# Temp In The Underbelly



## skills4lou (Nov 10, 2005)

HI all.
Has anyone put a remote thermometer in the underbelly to monitor temps in there? I'm curious how much of a difference in temp there is on cold nights. Those of you who've camped in below freezing weather, how cold did it get and did you have any freezing issues with the plumbing? 
I'm thinking that when I buy my 23RS (whenever the dealers agree with me on a good price) I'm going to put a remote sensor in there so I can monitor temps. I plan to camp in temps down to zero or less, and would like to know if the system can handle it. Thanks guys!!


----------



## PDX_Doug (Nov 16, 2004)

skills4lou,

I have not actually measured temperatures down there. While I'm sure that by running the furnace, you will be somewhat warmer than the surrounding outside air, the Outback is in no way designed or suitable for camping in zero degree conditions.

Sorry.









The Outback is marketed as a three season trailer, meaning it will be comfortable in cool temperatures. Maybe even the occasional light - brief - freeze. But the conditions you are talking about are not in the cards.

That is not to say the Outback could not be modified to work in those temperatures, but it would take a substantial amount of work, and probably $$$.

I hate to say it, as I am a very pro Outback person, and this is afterall a pro Outback forum, but for what you are looking for, the Outback may not be your best choice.









Good luck in your quest!

Happy Trails,
Doug


----------



## kjp1969 (Apr 25, 2004)

skills4lou said:


> I plan to camp in temps down to zero or less, and would like to know if the system can handle it. [snapback]64136[/snapback]​


What are you doing, building a new trans-Siberian highway? I don't even want to READ about temps that cold, much less camp in them! To each his own, I guess.









Kevin P.


----------



## skills4lou (Nov 10, 2005)

Two words guys: hunting camp. The dealers I've talked with said that they are are "true four season", and when I asked they said anything down to zero should be fine.







Granted, they are trying to sell me a camper so I'm taking that with a grain of salt. I guess what I'm looking for is this: how cold have you camped and not had freezing problems? If I know for a fact that I shouldn't use the water systems below say 20 degrees (F) then that may make a difference in which trailer I get, or at least in how I intend to use it. I might just winterize and then not use the plumbing all winter.


----------



## Crawfish (Sep 14, 2005)

skills4lou,

You are a true man. Anybody that would camp in zero degree weather deserves an award of some kind.
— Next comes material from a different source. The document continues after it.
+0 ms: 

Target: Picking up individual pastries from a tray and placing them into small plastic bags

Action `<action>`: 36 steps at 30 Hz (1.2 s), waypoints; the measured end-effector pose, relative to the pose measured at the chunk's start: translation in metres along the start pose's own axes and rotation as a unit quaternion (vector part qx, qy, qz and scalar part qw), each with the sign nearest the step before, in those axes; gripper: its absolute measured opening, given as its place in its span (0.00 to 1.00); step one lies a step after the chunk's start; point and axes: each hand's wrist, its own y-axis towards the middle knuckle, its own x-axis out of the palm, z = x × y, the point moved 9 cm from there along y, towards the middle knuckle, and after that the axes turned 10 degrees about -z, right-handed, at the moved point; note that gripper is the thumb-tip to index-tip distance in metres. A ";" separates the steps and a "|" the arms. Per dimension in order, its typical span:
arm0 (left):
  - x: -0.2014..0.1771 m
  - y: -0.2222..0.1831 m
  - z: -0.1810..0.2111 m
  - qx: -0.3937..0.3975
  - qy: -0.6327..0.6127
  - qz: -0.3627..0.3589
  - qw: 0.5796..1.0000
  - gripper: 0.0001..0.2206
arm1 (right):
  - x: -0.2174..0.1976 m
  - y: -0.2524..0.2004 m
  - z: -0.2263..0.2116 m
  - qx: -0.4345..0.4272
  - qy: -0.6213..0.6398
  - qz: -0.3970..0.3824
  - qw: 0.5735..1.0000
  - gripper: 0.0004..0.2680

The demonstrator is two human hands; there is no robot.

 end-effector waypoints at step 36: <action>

It makes me cold just thinking about it.

"*Let's Go Camping*"

Crawfish


----------



## zoomzoom8 (Nov 8, 2005)

Or......I forget who it is here that does it (under the bed slide), but you can place a space heater under the camper and let that trapped heat do something. Belly temp.....hmmmm.....let us know what you find out.....


----------



## HootBob (Apr 26, 2004)

I don't know if I would want to camp in those temps.









Don


----------



## camping479 (Aug 27, 2003)

You'll find me at home..........watching a movie when it's that cold out!

Mike


----------



## Ghosty (Jan 17, 2005)

skills4lou said:


> The dealers I've talked with said that they are are "true four season", and when I asked they said anything down to zero should be fine. [snapback]64147[/snapback]​


Hey thats the same dealer that told folks they could tow their Outback with a Volkswagon -- and that the A/C worked so well that it would freeze them out even in 100 degree weather -- and that the Outback weighed exactly what the sticker said --

I crack myself up --









I guess anything is four season -- just depends on how copmfortable you want to be and how many space heaters you can fit in there...


----------



## CamperAndy (Aug 26, 2004)

Maybe a four season camper in Texas but not in the north. Lots of work to make it a true four season camper. That goes for 98% of all trailers made not just Outbacks. At least the Outback can be used in colder weather then the average camper would camp but it is not set up to camp down to zero and freely use all the systems.


----------



## chetlenox (Feb 3, 2004)

Skills4lou,

I've utilized my trailer in some cold weather in hunting camps out in Eastern Oregon. The coldest trip was 4 days and 3 nights with daytime highs in the mid 30s and lows around 10 degrees (If it got above freezing, it was just for a few hours mid-afternoon). It snowed on us pretty continuously. My observations.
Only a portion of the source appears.